[Recorded data]
——
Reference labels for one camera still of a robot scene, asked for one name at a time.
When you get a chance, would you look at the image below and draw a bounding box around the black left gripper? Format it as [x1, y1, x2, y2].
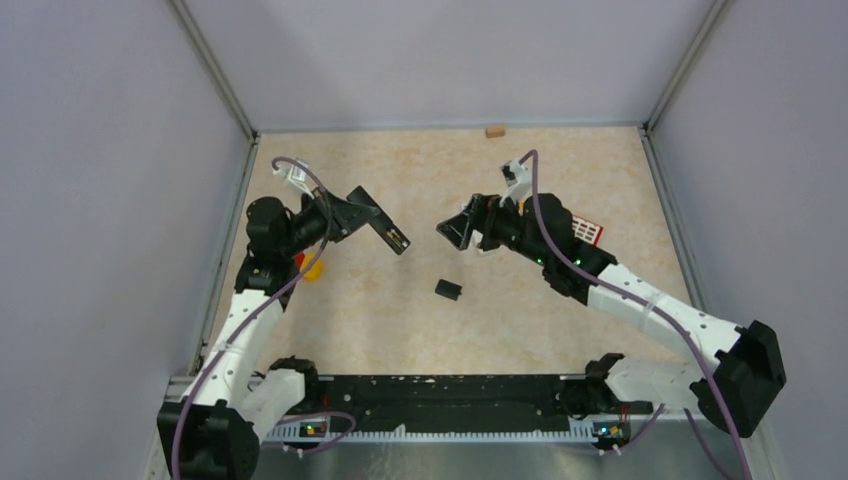
[280, 184, 379, 258]

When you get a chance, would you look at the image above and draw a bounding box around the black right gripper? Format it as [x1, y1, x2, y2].
[438, 191, 550, 267]

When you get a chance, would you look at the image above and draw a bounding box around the black remote control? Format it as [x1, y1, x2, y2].
[346, 186, 411, 256]

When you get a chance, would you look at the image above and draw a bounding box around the black battery cover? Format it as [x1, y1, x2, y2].
[434, 279, 462, 301]

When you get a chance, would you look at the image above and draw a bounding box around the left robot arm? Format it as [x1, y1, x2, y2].
[157, 189, 381, 479]

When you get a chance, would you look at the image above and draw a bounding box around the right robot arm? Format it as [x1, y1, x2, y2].
[436, 193, 787, 438]

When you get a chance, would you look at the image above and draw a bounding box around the red and yellow toy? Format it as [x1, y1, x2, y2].
[295, 253, 324, 282]

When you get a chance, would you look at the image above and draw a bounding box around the small wooden block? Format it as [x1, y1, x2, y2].
[485, 125, 506, 139]

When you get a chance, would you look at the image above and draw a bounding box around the red toy window block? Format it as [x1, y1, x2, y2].
[572, 215, 604, 246]

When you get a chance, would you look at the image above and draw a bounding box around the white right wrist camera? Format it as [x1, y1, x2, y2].
[499, 158, 532, 206]

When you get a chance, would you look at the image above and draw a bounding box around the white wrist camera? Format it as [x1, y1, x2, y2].
[499, 158, 532, 206]
[272, 158, 313, 197]

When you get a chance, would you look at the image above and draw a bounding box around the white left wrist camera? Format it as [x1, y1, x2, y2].
[272, 158, 313, 197]

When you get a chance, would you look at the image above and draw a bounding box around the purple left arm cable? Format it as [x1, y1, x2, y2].
[170, 156, 359, 480]

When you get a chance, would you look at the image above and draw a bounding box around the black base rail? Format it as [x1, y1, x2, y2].
[311, 374, 654, 436]

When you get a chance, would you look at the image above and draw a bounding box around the aluminium frame rail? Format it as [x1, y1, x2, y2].
[158, 374, 763, 444]
——
WORK REQUEST: Each entry above is to be duplicated exactly, and its pictures omitted.

TASK ANSWER:
Reference labels for one camera still of a robot scene, asked for one name at a time.
When you get a chance, would you look at the image below and draw a bounding box around the black left gripper? Format it as [x1, y1, x2, y2].
[280, 184, 379, 258]

When you get a chance, would you look at the image above and draw a bounding box around the black right gripper? Format it as [x1, y1, x2, y2].
[438, 191, 550, 267]

When you get a chance, would you look at the image above and draw a bounding box around the black remote control? Format it as [x1, y1, x2, y2].
[346, 186, 411, 256]

When you get a chance, would you look at the image above and draw a bounding box around the black battery cover? Format it as [x1, y1, x2, y2].
[434, 279, 462, 301]

When you get a chance, would you look at the image above and draw a bounding box around the left robot arm? Format it as [x1, y1, x2, y2].
[157, 189, 381, 479]

When you get a chance, would you look at the image above and draw a bounding box around the right robot arm? Format it as [x1, y1, x2, y2].
[436, 193, 787, 438]

When you get a chance, would you look at the image above and draw a bounding box around the red and yellow toy? Format it as [x1, y1, x2, y2].
[295, 253, 324, 282]

When you get a chance, would you look at the image above and draw a bounding box around the small wooden block? Format it as [x1, y1, x2, y2].
[485, 125, 506, 139]

When you get a chance, would you look at the image above and draw a bounding box around the red toy window block? Format it as [x1, y1, x2, y2].
[572, 215, 604, 246]

When you get a chance, would you look at the image above and draw a bounding box around the white right wrist camera? Format it as [x1, y1, x2, y2].
[499, 158, 532, 206]

When you get a chance, would you look at the image above and draw a bounding box around the white wrist camera? Format it as [x1, y1, x2, y2].
[499, 158, 532, 206]
[272, 158, 313, 197]

When you get a chance, would you look at the image above and draw a bounding box around the white left wrist camera? Format it as [x1, y1, x2, y2].
[272, 158, 313, 197]

When you get a chance, would you look at the image above and draw a bounding box around the purple left arm cable? Format it as [x1, y1, x2, y2].
[170, 156, 359, 480]

When you get a chance, would you look at the image above and draw a bounding box around the black base rail? Format it as [x1, y1, x2, y2].
[311, 374, 654, 436]

When you get a chance, would you look at the image above and draw a bounding box around the aluminium frame rail? Format it as [x1, y1, x2, y2].
[158, 374, 763, 444]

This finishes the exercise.